◆ **Task requirements**
Start to finish, write out the entries exactly, leaving the pictures aside.

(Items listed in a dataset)

______________________________

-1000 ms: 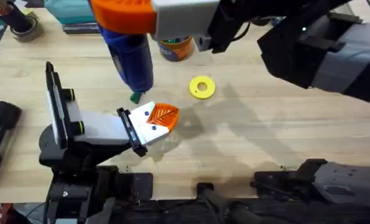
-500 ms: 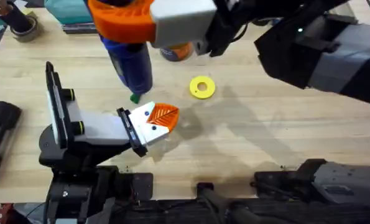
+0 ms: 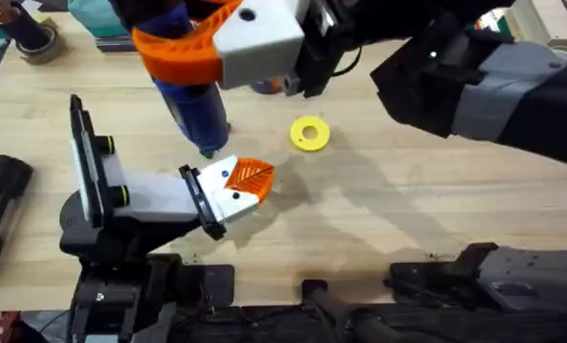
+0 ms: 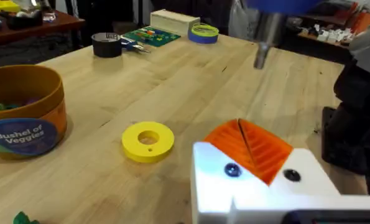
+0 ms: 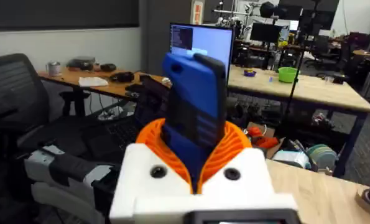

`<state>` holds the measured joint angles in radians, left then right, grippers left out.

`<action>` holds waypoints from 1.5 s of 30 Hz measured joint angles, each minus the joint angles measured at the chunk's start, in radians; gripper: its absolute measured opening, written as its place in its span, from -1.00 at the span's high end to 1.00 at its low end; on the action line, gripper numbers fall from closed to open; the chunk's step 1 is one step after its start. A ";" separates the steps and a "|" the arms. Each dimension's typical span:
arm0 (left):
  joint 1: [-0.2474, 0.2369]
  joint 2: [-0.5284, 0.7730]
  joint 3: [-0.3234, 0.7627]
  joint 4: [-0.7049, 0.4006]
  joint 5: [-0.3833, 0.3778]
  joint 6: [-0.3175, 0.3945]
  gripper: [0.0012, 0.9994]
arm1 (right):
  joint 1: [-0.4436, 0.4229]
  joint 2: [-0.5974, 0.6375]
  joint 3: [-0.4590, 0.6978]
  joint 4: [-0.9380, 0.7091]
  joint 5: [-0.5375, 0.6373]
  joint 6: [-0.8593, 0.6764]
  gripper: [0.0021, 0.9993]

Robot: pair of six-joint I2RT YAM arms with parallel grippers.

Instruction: Pick up the gripper from the table and insert it into the empty holder that is missing its gripper. Then pick up a screw, insert it into the mounting hole, and use the screwdriver to tighten it. Finally, clean up the table by picking up the vegetable and placing it into the bucket.

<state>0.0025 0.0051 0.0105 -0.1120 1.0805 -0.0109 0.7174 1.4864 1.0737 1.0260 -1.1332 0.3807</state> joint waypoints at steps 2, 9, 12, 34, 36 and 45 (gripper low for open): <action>0.000 0.000 0.000 0.000 0.000 0.000 0.99 | 0.000 0.000 -0.005 0.000 -0.002 -0.001 0.96; 0.000 0.000 0.000 0.000 0.000 0.000 0.99 | 0.000 0.000 -0.030 0.000 -0.002 -0.016 0.96; 0.000 0.000 0.000 0.000 0.000 0.000 0.99 | 0.000 0.000 -0.040 0.000 -0.002 -0.023 0.96; 0.000 0.000 0.000 0.000 0.000 0.000 0.99 | 0.019 0.011 -0.076 0.003 -0.001 -0.071 0.96; 0.000 0.000 0.000 0.000 0.000 0.000 0.99 | 0.021 0.023 -0.076 0.007 -0.002 -0.072 0.96; 0.000 0.000 0.000 0.000 0.000 0.000 0.99 | 0.025 0.043 -0.077 0.010 -0.002 -0.075 0.96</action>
<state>0.0025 0.0055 0.0105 -0.1120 1.0805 -0.0109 0.7423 1.5291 0.9966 1.0358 -1.1347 0.3058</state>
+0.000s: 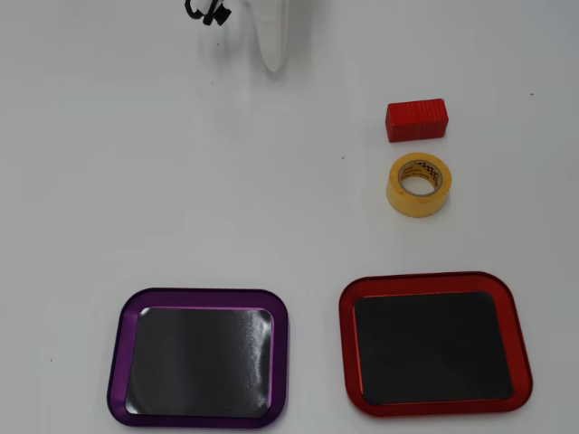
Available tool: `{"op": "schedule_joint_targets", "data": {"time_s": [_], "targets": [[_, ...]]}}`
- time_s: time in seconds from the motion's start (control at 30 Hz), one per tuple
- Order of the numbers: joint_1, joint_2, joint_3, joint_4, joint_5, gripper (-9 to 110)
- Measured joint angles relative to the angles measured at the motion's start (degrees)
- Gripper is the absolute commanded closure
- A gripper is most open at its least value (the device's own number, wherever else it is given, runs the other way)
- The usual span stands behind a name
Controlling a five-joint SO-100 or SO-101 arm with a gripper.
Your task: Grasp a tape and put it in the right purple dish.
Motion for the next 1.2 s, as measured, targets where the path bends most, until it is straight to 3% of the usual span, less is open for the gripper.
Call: {"op": "schedule_joint_targets", "data": {"time_s": [0.67, 0.97, 1.2], "targets": [[-0.2, 0.0, -3.7, -7.7, 2.8, 102], [-0.1, -0.2, -6.6, -10.9, -11.3, 93], [-0.7, -20.7, -21.0, -13.2, -9.2, 93]]}}
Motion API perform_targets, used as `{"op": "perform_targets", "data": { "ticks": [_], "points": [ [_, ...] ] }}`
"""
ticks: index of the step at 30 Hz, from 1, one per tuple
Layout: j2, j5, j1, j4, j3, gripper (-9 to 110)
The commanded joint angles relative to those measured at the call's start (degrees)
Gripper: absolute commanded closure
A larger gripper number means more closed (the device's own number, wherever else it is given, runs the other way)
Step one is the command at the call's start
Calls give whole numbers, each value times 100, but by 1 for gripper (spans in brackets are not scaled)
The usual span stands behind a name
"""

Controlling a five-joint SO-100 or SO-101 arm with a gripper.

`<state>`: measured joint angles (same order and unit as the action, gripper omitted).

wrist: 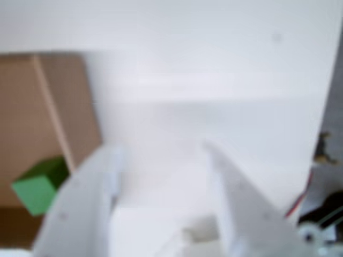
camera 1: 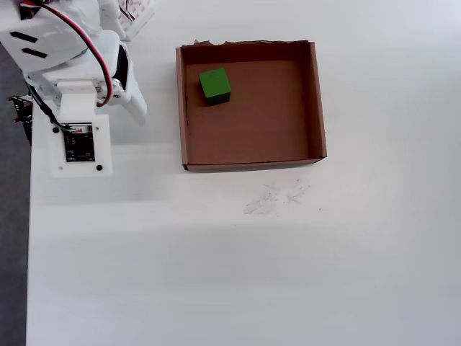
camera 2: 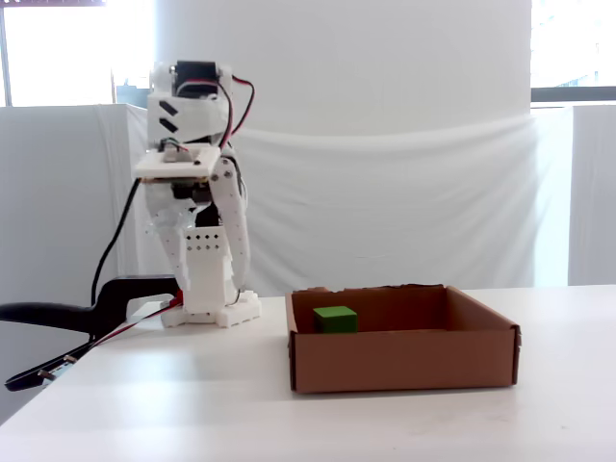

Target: Grasp a green cube and put it in a box.

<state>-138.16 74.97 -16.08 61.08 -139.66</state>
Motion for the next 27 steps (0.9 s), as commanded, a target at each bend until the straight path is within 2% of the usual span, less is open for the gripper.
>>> {"op": "perform_targets", "data": {
  "ticks": [1,6,17,27],
  "points": [
    [-1204,123,70,255,-571,84],
    [-2268,132,105,123,-1564,84],
    [-4289,545,316,773,-2997,83],
    [-4412,492,369,879,-3050,83]
  ]
}}
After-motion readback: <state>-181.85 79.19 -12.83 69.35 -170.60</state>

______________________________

◆ **Response box**
-1000 ms: 
-500 ms: 
+0 ms: 
+0 ms: 
+0 ms: 

`<state>` holds the measured joint angles in radians, left then right, grippers left out.

`<action>` holds waypoints from 1.5 s of 30 Hz measured joint angles, each minus the joint angles measured at the chunk's start, in radians; gripper: its absolute measured opening, written as its place in its span, from -1.00 at the span's high end to 1.00 at its low end; on the action line, gripper numbers fall from closed to open; the chunk's step 1 is one step after its start. A ";" separates the steps and a "|" the arms. Each dimension's typical span:
arm0 (left):
  joint 1: [-0.2474, 0.2369]
  joint 2: [-0.5284, 0.7730]
  joint 3: [-0.3234, 0.7627]
  joint 4: [-0.7049, 0.4006]
  joint 5: [-0.3833, 0.3778]
  joint 6: [-0.3175, 0.3945]
  gripper: [0.0012, 0.9994]
arm1 (right):
  joint 1: [-0.4436, 0.4229]
  joint 2: [-0.5974, 0.6375]
  joint 3: [-0.4590, 0.6978]
  joint 4: [-0.9380, 0.7091]
  joint 5: [-0.5375, 0.6373]
  joint 6: [-0.8593, 0.6764]
  gripper: [0.0021, 0.9993]

Robot: pair of six-joint I2RT YAM arms with parallel grippers.

Instruction: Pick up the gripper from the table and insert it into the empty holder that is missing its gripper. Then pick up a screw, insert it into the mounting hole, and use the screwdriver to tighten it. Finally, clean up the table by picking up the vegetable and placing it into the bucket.

<state>0.0025 0.0051 0.0105 -0.1120 1.0805 -0.0109 0.7174 1.4864 1.0737 1.0260 -1.1332 0.3807</state> joint waypoints at steps 2, 9, 12, 34, 36 and 45 (gripper low for open): <action>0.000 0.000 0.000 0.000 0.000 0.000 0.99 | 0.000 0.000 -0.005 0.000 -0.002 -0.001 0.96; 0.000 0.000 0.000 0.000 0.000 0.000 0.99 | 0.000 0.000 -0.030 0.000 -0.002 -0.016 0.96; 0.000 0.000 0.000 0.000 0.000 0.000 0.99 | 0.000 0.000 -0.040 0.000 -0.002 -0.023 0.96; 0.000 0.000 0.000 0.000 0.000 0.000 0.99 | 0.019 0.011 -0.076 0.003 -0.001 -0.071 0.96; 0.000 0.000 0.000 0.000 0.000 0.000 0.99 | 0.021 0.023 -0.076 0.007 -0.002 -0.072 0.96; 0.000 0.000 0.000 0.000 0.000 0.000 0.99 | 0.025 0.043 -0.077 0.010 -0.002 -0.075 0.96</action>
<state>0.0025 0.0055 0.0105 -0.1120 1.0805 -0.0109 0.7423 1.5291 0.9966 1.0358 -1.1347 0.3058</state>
+0.000s: 
Available tool: `{"op": "schedule_joint_targets", "data": {"time_s": [_], "targets": [[_, ...]]}}`
- time_s: time in seconds from the motion's start (control at 30 Hz), one per tuple
- Order of the numbers: joint_1, joint_2, joint_3, joint_4, joint_5, gripper (-9 to 110)
- Measured joint angles relative to the angles measured at the motion's start (degrees)
- Gripper is the absolute commanded closure
- A gripper is most open at its least value (the device's own number, wherever else it is given, runs the other way)
- The usual span stands behind a name
Controlling a five-joint SO-100 or SO-101 arm with a gripper.
Your task: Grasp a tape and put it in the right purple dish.
Motion for the next 1.2 s, as measured, targets where the path bends most, until it is straight to 3% of the usual span, less is open for the gripper.
Call: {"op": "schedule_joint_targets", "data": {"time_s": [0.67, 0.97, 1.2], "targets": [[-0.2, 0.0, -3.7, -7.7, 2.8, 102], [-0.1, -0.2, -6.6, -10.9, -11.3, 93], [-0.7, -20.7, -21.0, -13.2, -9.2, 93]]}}
Motion API perform_targets, used as `{"op": "perform_targets", "data": { "ticks": [_], "points": [ [_, ...] ] }}`
"""
ticks: index of the step at 30 Hz, from 1, one per tuple
Layout: j2, j5, j1, j4, j3, gripper (-9 to 110)
The commanded joint angles relative to those measured at the call's start (degrees)
Gripper: absolute commanded closure
A larger gripper number means more closed (the device's own number, wherever else it is given, runs the other way)
Step one is the command at the call's start
Calls give whole numbers, each value times 100, but by 1 for gripper (spans in brackets are not scaled)
The usual span stands behind a name
"""

Controlling a five-joint SO-100 or SO-101 arm with a gripper.

`<state>`: measured joint angles (same order and unit as the action, gripper omitted).

wrist: 
camera 1: 
camera 2: 

Target: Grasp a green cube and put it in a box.

<state>-138.16 74.97 -16.08 61.08 -139.66</state>
Motion for the next 27 steps (0.9 s), as commanded, a target at each bend until the straight path is within 2% of the usual span, less is open for the gripper.
>>> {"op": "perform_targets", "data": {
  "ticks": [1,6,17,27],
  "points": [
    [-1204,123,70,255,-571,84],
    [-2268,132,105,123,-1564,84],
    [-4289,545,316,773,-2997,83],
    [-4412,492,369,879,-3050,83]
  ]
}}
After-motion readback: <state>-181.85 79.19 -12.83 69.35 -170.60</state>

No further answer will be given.